Hacker News new | ask | show | jobs
by tzs 5613 days ago
Handling on average something like 76000 status updates per second (much higher when something interesting happens in the world), each of which must quickly become available to anywhere from 1 to a million clients.

Wordpress.com is trivial compared to Twitter.

4 comments

You're an order of magnitude past their peak load - New Years Eve they set a new record of almost 7000/second.

http://thenextweb.com/twitter/2011/01/06/new-years-eve-set-a...

I don't believe Twitter is trivial, but I think they're perceived as more complex than they are - WordPress + Reddit + Heroku only have like 10% that number combined. Apples to oranges, but those 3 companies would be doing more everythings per second than Twitter when you combine them.

As has been pointed out elsewhere on the thread, complexity doesn't scale linearly. It's far easier to write ten sites that each gets 30 qps than it is to write one site that gets 300 qps, and it's easier to write ten sites that get 300 qps than one site that gets 3000 qps.

Twitter's fundamental problem also is a harder one to scale than something like Heroku or Wordpress. For those hosted sites, you can shard easily by host, so that each of the 100,000 Heroku-hosted sites can get its own EC2 instance(s) and behave pretty much independently. You can't do that when the point of your site is that any action might instantly be broadcast to thousands of followers. High-fanout writes are not an easy problem to solve.

But if you design it well enough, it does. Here's a copy-pasta from a reddit comment of mine from a few months ago: http://www.reddit.com/r/programming/comments/b2u6t/twitter_o...

------------------

Color me unimpressed.

At some point, I was collecting 40GB/day of financial data (and that's after bzip2ing them .. probably 200GB/day before); This was done on hardware costing $30K (which was two equivalent machines with 4GB, each having 20*1TB in a raid configuration -- this was a hot-backup configuration) and the operation run (coded, supervised, administered) by 2 people.

I'm extrapolating from your numbers: Let's say you have 70GB over 14 days = 5GB/day; Let's assume Twitter has 100GB/day of text twits (which, incidentally, means ~1 billion tweets per day which I highly doubt, as they took few years to get to the 1 billion mark, and last I heard they were at less than 100 million twits/day)

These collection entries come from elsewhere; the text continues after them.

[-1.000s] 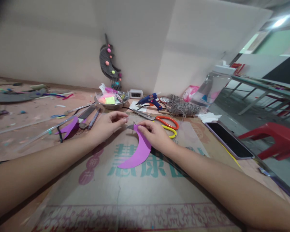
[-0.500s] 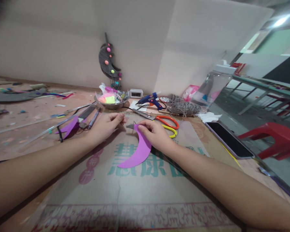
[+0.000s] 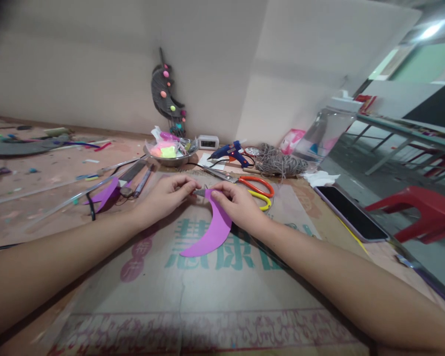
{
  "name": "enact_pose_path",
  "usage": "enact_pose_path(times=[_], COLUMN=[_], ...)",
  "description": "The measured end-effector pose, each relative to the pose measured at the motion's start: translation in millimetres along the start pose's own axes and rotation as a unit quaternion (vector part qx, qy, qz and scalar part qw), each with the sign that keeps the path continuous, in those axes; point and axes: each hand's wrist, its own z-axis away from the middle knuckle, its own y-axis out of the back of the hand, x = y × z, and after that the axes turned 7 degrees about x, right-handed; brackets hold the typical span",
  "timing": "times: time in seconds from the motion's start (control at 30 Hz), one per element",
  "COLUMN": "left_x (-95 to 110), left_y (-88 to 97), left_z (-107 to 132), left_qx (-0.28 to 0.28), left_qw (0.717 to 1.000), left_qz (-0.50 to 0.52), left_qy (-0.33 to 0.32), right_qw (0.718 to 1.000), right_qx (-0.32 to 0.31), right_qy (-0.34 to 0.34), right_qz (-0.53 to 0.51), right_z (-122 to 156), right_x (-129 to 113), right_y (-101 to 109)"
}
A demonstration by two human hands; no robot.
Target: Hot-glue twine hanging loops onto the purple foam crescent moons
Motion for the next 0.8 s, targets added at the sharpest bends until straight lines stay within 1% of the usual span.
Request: enact_pose_path(times=[0.1, 0.17, 0.3, 0.53, 0.7, 0.8], left_x=[2.4, 3.4, 4.5, 3.0, -2.4, -2.6], left_y=[1.5, 2.2, 1.9, 2.3, 2.1, 1.4], left_z=[0.0, -0.4, -1.1, -1.8, -3.1, -3.6], left_qx=[0.021, 0.028, 0.022, 0.014, 0.042, 0.044], left_qw=[1.0, 0.999, 1.0, 0.999, 0.999, 0.999], left_qz=[-0.02, -0.013, -0.006, -0.028, -0.022, -0.02], left_qy=[0.0, 0.01, 0.021, -0.01, 0.014, 0.021], right_qw=[1.0, 1.0, 1.0, 1.0, 1.0, 1.0], right_qx=[0.003, 0.001, -0.001, -0.005, -0.01, -0.01], right_qy=[-0.007, -0.013, -0.014, 0.001, -0.012, -0.019], right_qz=[-0.006, -0.013, -0.015, -0.013, -0.015, -0.011], right_z=[0.3, 0.3, 0.1, 0.1, 0.4, 0.6], right_x=[-0.3, -0.3, 0.3, 1.8, 0.0, -1.7], right_y=[-0.4, -0.4, -0.2, 0.0, 0.4, 0.3])
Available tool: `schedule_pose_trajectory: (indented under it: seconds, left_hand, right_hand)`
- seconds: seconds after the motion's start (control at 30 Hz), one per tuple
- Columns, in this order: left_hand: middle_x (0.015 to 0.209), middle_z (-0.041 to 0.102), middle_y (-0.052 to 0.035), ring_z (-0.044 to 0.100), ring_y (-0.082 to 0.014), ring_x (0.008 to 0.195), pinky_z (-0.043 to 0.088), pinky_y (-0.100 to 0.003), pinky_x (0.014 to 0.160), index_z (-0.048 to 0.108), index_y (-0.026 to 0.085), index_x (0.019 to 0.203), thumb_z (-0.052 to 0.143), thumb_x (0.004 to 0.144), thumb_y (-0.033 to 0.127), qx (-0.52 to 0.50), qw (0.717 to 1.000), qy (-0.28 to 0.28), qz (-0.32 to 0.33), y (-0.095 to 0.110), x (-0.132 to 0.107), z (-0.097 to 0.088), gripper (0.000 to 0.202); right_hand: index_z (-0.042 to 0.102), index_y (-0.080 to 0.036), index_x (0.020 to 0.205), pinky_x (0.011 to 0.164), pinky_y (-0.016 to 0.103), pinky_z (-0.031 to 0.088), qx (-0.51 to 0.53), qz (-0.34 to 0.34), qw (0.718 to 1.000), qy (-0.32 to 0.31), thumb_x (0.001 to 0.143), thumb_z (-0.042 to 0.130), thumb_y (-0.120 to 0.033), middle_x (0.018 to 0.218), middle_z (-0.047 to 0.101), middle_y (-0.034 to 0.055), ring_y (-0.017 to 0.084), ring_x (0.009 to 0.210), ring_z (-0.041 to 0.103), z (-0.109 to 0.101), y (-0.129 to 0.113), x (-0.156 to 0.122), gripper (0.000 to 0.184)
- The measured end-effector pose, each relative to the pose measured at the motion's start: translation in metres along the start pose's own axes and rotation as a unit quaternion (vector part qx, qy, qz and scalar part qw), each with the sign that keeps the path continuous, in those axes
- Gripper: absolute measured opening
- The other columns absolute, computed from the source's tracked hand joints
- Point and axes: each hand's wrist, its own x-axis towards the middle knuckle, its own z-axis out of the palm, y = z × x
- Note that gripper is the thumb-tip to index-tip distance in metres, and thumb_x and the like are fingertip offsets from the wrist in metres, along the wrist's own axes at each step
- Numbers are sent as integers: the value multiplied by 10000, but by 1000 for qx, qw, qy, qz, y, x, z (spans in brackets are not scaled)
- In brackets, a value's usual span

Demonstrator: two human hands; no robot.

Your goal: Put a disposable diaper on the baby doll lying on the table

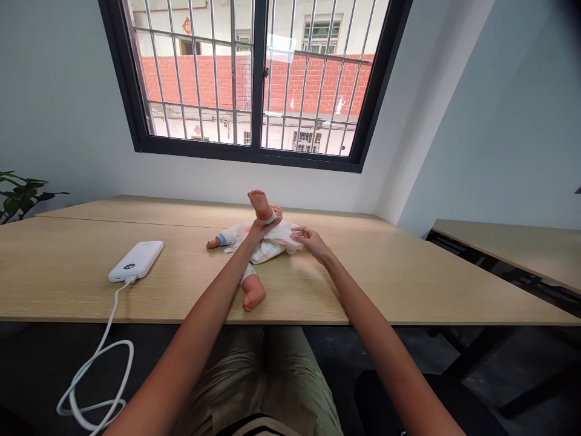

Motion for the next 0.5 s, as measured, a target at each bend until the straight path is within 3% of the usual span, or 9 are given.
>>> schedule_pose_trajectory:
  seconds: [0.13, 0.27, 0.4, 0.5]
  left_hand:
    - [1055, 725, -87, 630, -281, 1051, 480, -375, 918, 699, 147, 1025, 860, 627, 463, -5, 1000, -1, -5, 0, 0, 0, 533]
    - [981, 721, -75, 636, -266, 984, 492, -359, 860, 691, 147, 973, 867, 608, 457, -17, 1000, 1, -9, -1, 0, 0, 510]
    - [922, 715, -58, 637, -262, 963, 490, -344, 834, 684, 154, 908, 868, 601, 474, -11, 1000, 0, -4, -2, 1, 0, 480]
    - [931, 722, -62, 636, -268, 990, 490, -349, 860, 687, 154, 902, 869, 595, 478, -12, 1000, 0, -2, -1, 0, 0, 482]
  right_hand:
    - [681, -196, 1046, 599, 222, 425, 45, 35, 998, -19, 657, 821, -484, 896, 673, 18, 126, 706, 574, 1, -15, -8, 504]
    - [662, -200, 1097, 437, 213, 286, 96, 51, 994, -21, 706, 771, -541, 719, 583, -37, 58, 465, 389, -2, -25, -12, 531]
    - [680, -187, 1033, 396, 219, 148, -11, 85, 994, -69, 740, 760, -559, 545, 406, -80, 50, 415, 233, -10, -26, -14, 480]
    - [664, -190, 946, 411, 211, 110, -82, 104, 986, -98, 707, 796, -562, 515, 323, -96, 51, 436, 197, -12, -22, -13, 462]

Then, at this day and age (numbers selected for 2 years ago, when they had their last infrastructure revision), what you do is buy 20 servers with 8GB of memory each (for, say $5K each), plus a little redundancy, and store all the latest twits in memory, and the most popular user's older twits as well; everything else on disk. Throw in cheap web front-ends that don't even need a local disk, load balancing, and a gigabit ethernet backplane. You're still under $200K in equipment.

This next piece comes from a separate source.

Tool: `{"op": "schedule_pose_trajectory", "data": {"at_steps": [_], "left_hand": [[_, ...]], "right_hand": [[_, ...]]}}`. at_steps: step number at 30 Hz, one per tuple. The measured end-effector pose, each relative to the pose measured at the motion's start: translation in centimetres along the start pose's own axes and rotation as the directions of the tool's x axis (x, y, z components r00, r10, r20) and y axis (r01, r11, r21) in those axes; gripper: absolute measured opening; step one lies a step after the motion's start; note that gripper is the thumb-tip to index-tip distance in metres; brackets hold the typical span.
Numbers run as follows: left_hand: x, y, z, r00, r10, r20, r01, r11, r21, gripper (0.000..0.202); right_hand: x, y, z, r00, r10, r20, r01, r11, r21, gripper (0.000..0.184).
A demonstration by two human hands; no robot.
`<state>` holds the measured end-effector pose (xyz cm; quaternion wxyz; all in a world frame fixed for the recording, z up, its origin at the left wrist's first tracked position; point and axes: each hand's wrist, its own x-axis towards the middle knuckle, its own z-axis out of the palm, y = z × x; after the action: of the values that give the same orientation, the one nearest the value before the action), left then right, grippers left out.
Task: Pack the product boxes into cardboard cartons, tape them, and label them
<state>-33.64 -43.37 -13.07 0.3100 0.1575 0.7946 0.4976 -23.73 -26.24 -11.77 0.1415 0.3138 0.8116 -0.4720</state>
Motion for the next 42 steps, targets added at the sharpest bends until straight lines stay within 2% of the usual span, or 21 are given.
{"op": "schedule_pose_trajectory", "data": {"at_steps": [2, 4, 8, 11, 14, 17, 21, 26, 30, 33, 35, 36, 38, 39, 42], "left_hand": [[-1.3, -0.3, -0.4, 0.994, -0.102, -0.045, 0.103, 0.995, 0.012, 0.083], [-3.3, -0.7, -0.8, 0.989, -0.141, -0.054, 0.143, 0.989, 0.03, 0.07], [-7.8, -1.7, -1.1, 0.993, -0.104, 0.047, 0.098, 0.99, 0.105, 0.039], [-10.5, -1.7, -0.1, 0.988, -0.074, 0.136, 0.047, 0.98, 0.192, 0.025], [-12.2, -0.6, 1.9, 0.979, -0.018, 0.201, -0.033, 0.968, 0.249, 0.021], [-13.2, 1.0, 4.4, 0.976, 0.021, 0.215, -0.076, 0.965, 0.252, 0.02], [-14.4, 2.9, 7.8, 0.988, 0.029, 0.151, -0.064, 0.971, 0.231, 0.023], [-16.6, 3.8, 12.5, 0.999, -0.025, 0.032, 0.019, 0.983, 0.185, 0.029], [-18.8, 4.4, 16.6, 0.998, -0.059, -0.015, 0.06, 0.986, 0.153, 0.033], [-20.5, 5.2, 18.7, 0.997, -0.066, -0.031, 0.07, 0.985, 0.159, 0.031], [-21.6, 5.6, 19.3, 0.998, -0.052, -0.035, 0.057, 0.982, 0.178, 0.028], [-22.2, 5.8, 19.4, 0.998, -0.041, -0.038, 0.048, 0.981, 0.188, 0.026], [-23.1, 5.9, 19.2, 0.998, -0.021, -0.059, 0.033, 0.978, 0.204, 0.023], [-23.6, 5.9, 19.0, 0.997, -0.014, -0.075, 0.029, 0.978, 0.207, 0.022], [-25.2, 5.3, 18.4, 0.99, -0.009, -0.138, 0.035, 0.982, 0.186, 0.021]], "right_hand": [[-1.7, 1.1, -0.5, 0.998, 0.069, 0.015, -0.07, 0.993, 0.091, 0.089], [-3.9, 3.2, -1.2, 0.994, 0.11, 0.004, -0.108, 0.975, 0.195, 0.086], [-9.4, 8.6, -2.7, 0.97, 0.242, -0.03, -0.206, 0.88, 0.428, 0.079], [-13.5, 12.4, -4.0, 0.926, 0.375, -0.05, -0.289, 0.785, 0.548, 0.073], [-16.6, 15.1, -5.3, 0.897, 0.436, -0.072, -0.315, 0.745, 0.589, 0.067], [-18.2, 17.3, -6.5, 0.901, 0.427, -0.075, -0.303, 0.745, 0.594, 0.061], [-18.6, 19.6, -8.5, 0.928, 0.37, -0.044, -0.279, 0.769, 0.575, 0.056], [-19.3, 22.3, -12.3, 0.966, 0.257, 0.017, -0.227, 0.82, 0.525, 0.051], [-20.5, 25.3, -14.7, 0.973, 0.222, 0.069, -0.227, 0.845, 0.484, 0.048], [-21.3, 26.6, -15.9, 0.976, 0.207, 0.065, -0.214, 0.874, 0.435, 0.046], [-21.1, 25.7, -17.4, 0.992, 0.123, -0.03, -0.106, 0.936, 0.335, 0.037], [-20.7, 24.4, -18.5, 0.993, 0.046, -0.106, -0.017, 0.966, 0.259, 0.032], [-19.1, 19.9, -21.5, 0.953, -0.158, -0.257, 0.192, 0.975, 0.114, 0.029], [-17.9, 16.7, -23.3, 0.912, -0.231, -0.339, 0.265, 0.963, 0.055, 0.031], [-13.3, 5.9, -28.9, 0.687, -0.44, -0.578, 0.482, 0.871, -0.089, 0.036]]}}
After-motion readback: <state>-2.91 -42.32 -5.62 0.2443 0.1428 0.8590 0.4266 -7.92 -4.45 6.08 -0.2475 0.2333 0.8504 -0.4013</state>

Yes, the code is not going to be trivial, but for $100K and 3 months you can get a stunt programmer (I know a few who can do it and won't charge as much).

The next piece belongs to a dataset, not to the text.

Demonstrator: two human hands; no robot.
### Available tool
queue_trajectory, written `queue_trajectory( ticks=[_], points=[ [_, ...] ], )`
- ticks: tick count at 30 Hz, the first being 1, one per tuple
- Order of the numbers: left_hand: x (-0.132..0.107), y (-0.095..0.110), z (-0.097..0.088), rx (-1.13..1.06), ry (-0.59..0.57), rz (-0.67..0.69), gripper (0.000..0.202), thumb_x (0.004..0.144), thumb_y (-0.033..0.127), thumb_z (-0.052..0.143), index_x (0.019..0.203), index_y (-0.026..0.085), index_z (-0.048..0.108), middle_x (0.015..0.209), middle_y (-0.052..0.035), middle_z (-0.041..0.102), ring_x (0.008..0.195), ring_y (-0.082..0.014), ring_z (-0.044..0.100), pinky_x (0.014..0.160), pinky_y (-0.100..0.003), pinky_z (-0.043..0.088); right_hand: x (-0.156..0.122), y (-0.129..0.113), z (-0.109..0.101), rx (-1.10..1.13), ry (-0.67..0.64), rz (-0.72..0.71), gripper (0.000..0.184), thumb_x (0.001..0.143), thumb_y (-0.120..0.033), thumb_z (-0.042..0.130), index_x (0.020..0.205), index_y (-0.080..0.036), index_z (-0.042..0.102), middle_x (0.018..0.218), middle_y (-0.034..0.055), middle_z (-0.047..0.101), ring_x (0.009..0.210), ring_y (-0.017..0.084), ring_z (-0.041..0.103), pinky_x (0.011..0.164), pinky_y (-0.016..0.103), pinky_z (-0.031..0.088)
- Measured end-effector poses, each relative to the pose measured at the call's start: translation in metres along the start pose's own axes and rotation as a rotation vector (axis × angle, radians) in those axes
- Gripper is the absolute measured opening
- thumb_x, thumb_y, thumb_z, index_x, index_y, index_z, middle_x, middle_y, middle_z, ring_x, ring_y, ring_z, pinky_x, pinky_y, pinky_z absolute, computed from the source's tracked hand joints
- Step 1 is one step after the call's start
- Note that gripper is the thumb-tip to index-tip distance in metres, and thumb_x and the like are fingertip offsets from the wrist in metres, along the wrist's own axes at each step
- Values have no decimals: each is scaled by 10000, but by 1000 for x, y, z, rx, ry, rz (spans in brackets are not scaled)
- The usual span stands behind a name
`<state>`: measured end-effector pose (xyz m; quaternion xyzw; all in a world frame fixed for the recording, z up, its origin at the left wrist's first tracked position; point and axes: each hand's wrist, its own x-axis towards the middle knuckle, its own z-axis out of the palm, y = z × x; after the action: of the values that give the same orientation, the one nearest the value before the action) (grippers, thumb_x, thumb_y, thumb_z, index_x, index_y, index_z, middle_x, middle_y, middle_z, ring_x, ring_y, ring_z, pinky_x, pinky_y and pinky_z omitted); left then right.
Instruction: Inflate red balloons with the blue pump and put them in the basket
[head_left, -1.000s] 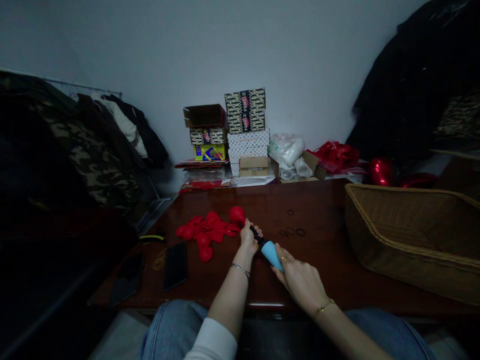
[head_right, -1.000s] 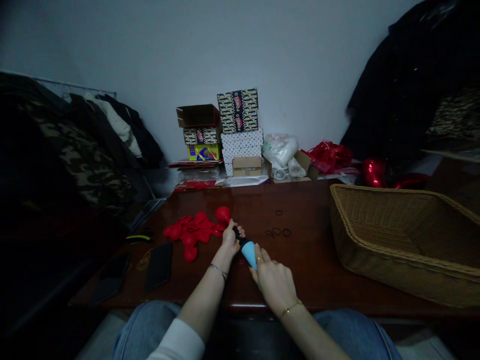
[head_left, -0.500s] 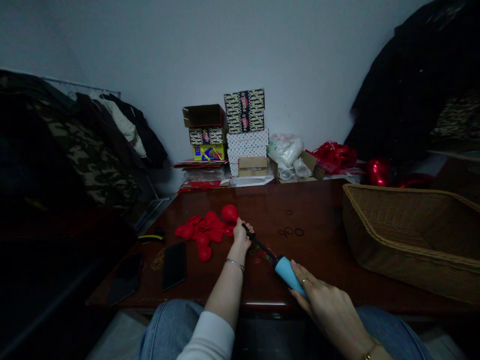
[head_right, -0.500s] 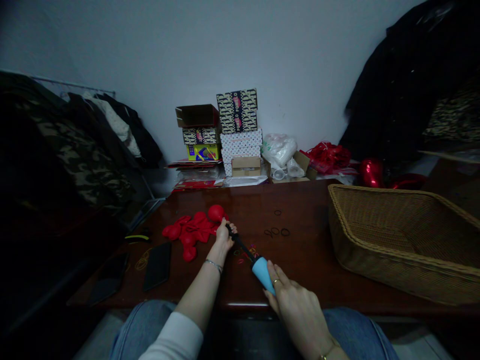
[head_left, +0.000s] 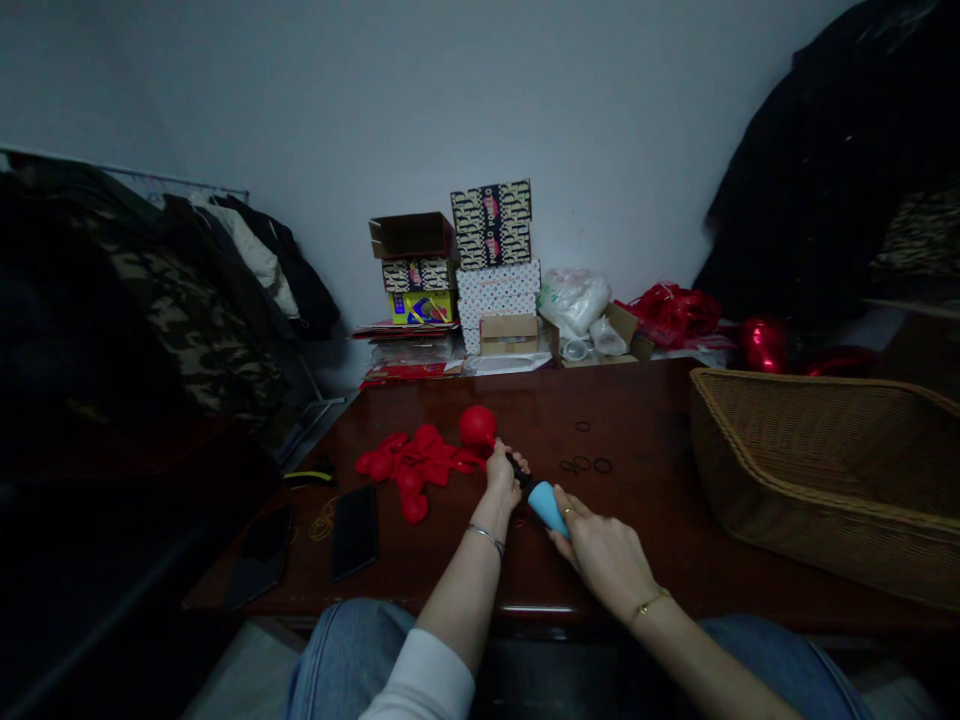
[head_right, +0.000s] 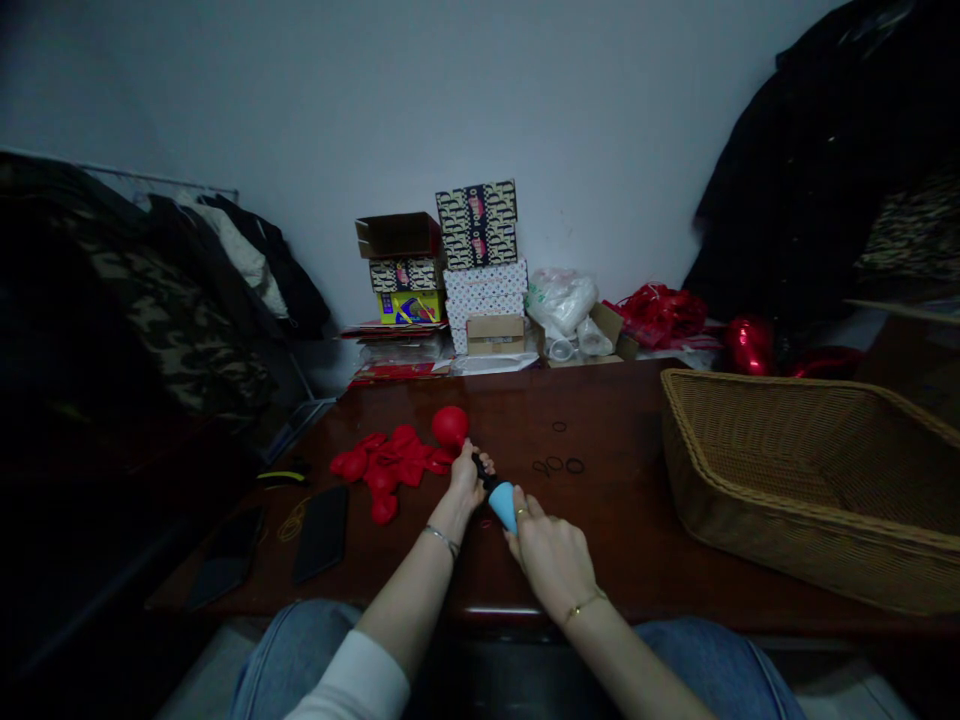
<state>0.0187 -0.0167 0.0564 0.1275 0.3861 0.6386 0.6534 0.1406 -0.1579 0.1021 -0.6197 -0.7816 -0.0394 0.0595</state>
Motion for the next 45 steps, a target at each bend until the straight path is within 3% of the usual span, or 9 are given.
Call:
queue_trajectory(
  ticks=[8, 20, 24, 30, 36, 45],
  points=[
    [5, -1, -8, 2, 3, 22, 295, 886, 397, 434, 685, 188, 380, 483, 50, 366, 370, -73, 359, 374, -173, 273, 2, -4, 12, 28, 5, 6, 524, 892, -365, 341, 1382, -181, 331, 1321, 133, 495, 779, 204, 667, 620, 319, 523],
    [19, 21, -16, -26, 36, 45, 301, 865, 421, 473, 696, 189, 382, 499, 57, 373, 366, -62, 360, 374, -166, 279, -47, 22, 9, 101, -32, -9, 499, 891, -306, 329, 1377, -191, 342, 1364, 70, 430, 981, 199, 625, 756, 335, 539],
    [18, 19, -15, -33, 20, 42, 310, 884, 426, 429, 691, 189, 373, 484, 61, 350, 358, -60, 342, 370, -164, 264, -54, 27, 9, 96, -41, 8, 493, 897, -320, 306, 1370, -189, 354, 1353, 69, 444, 904, 203, 652, 691, 346, 555],
    [7, 10, -6, -26, -1, 47, 301, 894, 414, 406, 696, 191, 368, 483, 60, 344, 354, -64, 338, 366, -166, 249, -40, 20, 2, 77, -78, 29, 501, 888, -308, 311, 1374, -193, 348, 1343, 81, 464, 855, 215, 662, 682, 365, 546],
    [-6, -4, 5, 16, -10, 2, 286, 898, 395, 393, 697, 193, 365, 480, 55, 357, 361, -71, 352, 372, -173, 261, -9, 5, -2, 50, -32, 39, 507, 892, -339, 322, 1379, -199, 340, 1315, 113, 503, 807, 203, 668, 656, 314, 522],
    [-4, -6, -3, 27, 23, -4, 275, 890, 373, 424, 691, 190, 372, 490, 51, 371, 368, -74, 372, 376, -173, 282, 1, -3, 8, 47, -9, 22, 512, 893, -352, 337, 1374, -174, 344, 1313, 129, 504, 789, 204, 669, 623, 312, 521]
  ],
)
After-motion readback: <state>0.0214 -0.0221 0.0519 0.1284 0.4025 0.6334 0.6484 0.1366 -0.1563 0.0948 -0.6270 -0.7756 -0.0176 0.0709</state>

A run-of-the-mill RDBMS is the wrong tool for this job; Basically, run of the mill anything; but that does not make it incredibly hard.

I think $300K for hardware and software, you can get a Twitter clone that performs as well.

Twitter is successful, but that's not thanks to good engineering.

Be careful extrapolating success scaling in one domain to success scaling in another.

I've also done the 40 GB/day of NYSE TAQ data financial analysis thing, and the 1000+ trades/second real-time financial analytics thing. And I work on Google Search, and have a passing familiarity with how other Google products scale.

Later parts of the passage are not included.